In the like for like sites, total income shows a year on year decline of -1.6% at the end of October. This is being driven by a decrease in fitness income of -4.8% partly due to the strong performance in Q1 of the prior year. Encouragingly we have seen an improvement in the trend since July with the year on year downturn diminishing each month. Swimming shows growth of just +1.5% although this is distorted by the exceptional performance in casual swimming during the summer months in 2018. Growth in lessons has remained strong this year at +5.4% and we have also seen good growth in school swim and pool hire. Other activity income has grown by +2.1%, driven mainly by outdoor income. Operating expenditure has increased by just +1.6% in like for like sites even with large increases in R&M, IT support and LA payment. Direct staffing has only increased by +0.6% despite the National Living Wage increases and a further increase in the pension auto-enrolment employer’s contribution rate. This is being driven through the focus in fitness staffing and personal training, and the removal of commission. Although costs are less than anticipated, the decline in income has resulted in a downturn in profit of £2.4m (-42%) in the like for like sites compared to the same period last year.
Offsetting some of the downturn are strong year on year improvements in non-like for like sites, particularly within the Epping contract and at Deben following the developments there. The newer sites in Wokingham, Dover and The Bridge in Horsham are also performing exceptionally well this year.

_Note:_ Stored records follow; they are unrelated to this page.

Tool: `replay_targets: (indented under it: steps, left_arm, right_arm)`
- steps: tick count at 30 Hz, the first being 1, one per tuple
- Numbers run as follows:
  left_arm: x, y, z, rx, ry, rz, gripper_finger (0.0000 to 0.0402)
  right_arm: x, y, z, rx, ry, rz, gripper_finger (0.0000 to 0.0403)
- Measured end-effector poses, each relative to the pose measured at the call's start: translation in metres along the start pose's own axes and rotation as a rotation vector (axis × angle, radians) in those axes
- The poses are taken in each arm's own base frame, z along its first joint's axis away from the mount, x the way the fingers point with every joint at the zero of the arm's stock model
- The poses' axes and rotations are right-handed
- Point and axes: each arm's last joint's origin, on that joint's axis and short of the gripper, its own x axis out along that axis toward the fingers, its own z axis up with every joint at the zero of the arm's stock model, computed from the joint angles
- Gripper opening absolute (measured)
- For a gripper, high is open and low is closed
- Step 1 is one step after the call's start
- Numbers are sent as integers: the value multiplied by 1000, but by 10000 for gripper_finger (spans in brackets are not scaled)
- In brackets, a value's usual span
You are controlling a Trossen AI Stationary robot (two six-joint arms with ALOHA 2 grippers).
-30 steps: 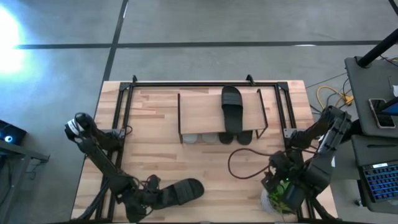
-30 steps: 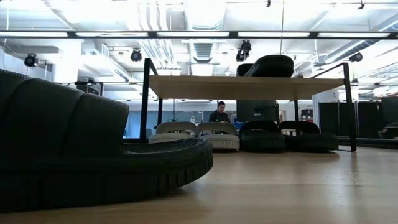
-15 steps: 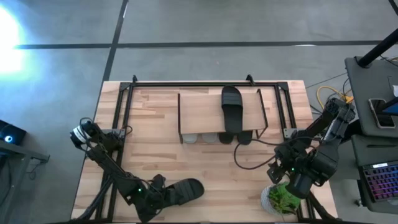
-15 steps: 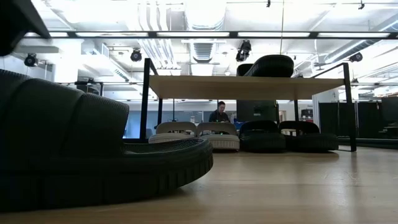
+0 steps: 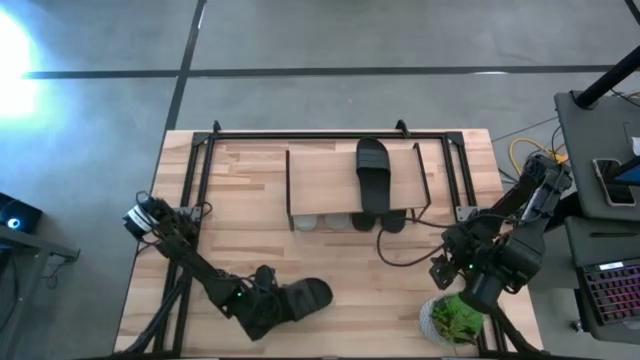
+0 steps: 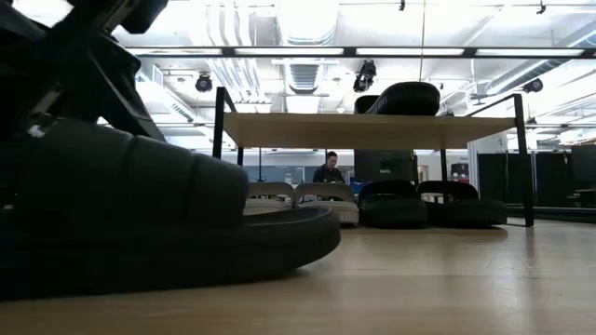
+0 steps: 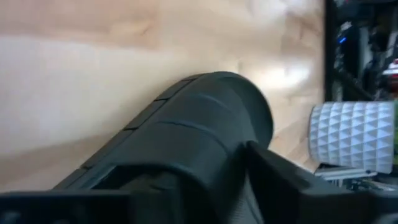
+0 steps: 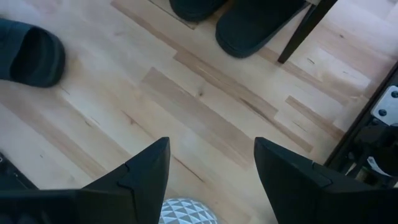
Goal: Pick and place slides into the shelf
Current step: Put the black slipper on the shelf
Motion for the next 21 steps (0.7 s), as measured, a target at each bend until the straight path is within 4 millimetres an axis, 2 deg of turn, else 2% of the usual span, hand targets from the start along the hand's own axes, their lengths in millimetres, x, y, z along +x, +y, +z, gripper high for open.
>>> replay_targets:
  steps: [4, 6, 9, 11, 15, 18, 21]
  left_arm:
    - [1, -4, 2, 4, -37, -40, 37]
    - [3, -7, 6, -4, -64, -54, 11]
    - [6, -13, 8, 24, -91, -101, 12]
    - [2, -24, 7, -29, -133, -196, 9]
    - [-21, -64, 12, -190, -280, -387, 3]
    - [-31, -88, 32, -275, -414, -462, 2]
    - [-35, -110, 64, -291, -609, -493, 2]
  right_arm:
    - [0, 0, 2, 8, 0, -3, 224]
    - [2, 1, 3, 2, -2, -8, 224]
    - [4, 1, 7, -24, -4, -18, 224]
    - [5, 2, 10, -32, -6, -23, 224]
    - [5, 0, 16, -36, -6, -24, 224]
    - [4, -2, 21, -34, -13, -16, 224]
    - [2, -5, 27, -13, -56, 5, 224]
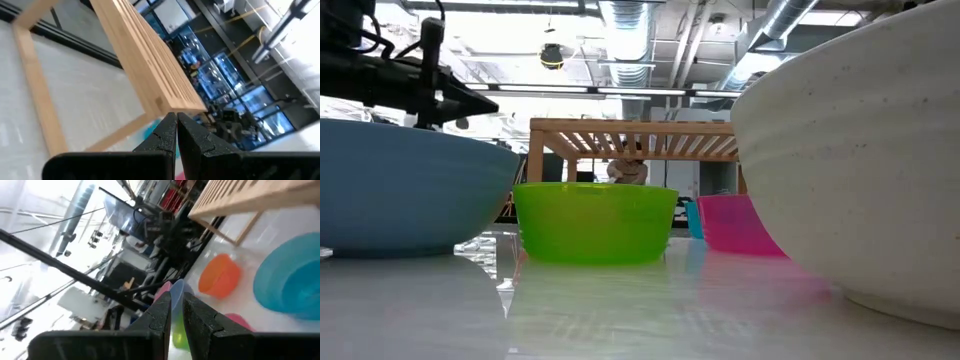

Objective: Place and stack bowls onto a shelf
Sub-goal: Put the left blue bowl on the shelf

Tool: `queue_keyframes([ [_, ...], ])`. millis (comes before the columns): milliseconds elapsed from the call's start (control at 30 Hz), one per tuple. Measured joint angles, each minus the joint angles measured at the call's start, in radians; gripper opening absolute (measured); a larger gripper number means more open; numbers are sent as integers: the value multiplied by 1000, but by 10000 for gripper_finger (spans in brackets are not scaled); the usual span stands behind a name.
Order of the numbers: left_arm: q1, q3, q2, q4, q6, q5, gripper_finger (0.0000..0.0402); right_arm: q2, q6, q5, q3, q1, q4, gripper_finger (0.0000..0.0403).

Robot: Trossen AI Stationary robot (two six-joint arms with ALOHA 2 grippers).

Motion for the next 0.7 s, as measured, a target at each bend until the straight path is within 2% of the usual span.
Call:
queue_keyframes([
  [100, 0, 0, 0, 14, -66, 74, 0, 0, -61, 30, 0, -10, 2, 76],
  [200, -3, 0, 0, 90, -54, 185, 8, 0, -65, 24, 2, -12, 47, 76],
  [367, -14, 58, 0, 265, 50, 276, 61, 0, -84, 21, 4, -3, 120, 76],
  [500, -16, 190, 28, 289, 205, 338, 119, 0, -86, 44, 4, -6, 124, 76],
  [600, -16, 315, 106, 273, 299, 386, 162, 0, -87, 69, 4, -6, 122, 80],
  [700, -16, 491, 236, 130, 383, 454, 196, 0, -90, 75, 4, -6, 110, 87],
])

We have recently submitted our first draft FY20 forecast and FY21 budget to Group. Thank you to everyone for your contributions to this process. We are forecasting the 2nd half year to be extremely tough, with even more low-cost gyms opening close to a number of our sites, putting increasing pressure on fitness. In addition, the continued uncertainty in the economy presents a risk to our income in the remainder of the year.
We are continuing to focus on our family offer to differentiate ourselves from the low-cost operators and the launch of the new Into:Active memberships in January will allow us to target people who are not currently engaged in physical activity. We will start to see the benefit in attrition from the 12-month contracts towards the end of the financial year and we should also see increased recoverability of failed DD collections following the outsourcing of our membership collections to Harlands. Further developments in digital solutions such as QR readers, online swim lesson enrolments and self-serve ticketing will allow us to keep on improving efficiencies, as well as drive forward income.
In light of the challenge we face in the 2nd half year, we need Managers to ensure that all controllable costs are managed tightly and restricted to essential items only to help us finish as close to our profit budget as possible.